More and more elderly women are getting the chance to safely bear and deliver babies through a new technology that alters their egg cells.

At a recent conference in Germany, Dr. Robert Casper, medical director of TCART Fertility Partners, said his clinic has recorded higher success rates among women who tried their new procedure called AUGMENT.

This technology involves the replacement of the older egg cells' mitochondria, known to be the powerhouse of the cell, with a new one taken from stem cells found in a women's uterus.

The procedure is being done because older egg cells are more prone to abnormalities that prevent them from developing into healthy babies once fertilized by a sperm cell.

Casper reported that 12 out of 34 women who tried the AUGMENT procedure bore healthy babies.

One of these women, Natasha Rajani, already gave birth to a boy named Zain last April at a fertility clinic in Toronto, Canada.

Prior to the new procedure, only eight women who tried in vitro fertilization got pregnant, and seven of those miscarried.

Although the initial results look promising, the AUGMENT procedure still needs to be approved by the Food and Drug Administration.

This new technology is also still undergoing more procedures at a clinic in Turkey, and needs to be published and peer-reviewed.

There are also more reasons to remain cautious about the AUGMENT procedure since trial sizes are still very tiny at this point.
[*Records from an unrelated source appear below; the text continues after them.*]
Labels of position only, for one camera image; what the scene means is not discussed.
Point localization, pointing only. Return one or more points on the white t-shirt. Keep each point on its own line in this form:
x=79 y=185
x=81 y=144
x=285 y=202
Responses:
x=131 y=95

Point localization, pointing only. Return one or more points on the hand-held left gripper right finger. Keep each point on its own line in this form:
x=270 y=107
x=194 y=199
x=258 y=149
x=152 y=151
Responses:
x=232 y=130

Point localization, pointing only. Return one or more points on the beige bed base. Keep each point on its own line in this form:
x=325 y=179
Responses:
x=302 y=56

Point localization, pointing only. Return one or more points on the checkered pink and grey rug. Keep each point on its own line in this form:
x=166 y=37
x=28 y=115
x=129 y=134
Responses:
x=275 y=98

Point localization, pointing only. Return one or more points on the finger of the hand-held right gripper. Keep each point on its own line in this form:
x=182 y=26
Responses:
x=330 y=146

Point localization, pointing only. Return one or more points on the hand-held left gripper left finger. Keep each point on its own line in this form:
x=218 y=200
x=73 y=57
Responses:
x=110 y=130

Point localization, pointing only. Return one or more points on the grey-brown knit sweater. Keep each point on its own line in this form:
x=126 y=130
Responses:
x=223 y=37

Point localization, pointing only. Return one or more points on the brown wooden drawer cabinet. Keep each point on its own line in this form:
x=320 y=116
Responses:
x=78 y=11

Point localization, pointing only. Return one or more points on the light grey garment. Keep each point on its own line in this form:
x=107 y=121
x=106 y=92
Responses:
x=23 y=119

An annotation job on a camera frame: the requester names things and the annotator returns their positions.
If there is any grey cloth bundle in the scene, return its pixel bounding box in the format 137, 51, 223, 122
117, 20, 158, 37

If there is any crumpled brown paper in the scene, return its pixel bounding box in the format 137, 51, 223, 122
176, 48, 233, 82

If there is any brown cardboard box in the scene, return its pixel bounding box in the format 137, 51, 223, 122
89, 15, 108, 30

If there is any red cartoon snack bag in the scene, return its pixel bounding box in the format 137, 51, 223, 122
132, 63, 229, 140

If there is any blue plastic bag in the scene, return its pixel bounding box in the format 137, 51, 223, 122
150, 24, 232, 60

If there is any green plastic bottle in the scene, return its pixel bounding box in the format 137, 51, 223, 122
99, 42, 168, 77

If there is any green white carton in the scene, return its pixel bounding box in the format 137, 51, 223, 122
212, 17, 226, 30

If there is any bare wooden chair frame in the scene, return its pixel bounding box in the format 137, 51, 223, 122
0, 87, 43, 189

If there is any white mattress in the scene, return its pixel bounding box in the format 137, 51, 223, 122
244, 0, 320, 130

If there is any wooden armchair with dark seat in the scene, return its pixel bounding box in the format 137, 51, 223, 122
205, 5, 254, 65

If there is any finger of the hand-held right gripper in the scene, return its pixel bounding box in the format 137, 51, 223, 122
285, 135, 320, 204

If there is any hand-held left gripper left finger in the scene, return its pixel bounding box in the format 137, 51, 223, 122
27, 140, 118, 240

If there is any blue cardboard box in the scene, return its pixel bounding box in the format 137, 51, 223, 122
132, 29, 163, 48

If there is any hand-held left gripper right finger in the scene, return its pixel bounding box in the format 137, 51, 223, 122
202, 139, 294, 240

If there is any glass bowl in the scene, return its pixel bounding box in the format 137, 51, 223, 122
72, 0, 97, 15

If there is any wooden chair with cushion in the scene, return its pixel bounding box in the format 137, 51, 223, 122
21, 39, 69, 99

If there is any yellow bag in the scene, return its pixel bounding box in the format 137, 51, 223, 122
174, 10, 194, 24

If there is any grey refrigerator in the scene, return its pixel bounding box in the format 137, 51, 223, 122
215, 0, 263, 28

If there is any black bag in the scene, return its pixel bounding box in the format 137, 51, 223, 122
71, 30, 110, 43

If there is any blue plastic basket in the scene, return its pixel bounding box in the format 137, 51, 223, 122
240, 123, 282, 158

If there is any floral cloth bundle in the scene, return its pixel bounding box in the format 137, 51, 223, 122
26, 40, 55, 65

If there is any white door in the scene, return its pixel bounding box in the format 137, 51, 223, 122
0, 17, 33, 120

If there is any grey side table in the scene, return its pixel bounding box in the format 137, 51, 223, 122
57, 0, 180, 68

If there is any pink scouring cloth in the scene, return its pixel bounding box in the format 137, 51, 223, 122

More research will have to be done, especially that which involves comparing results to women who have not tried the procedure yet.

Reproductive biologist John Eppig also warned that the AUGMENT procedure did not follow the standard operating procedure of conducting experimental medical procedures first on animals before trying them on humans.

"We really don't know what the consequences of adding mitochondria to an egg cell are," he explained.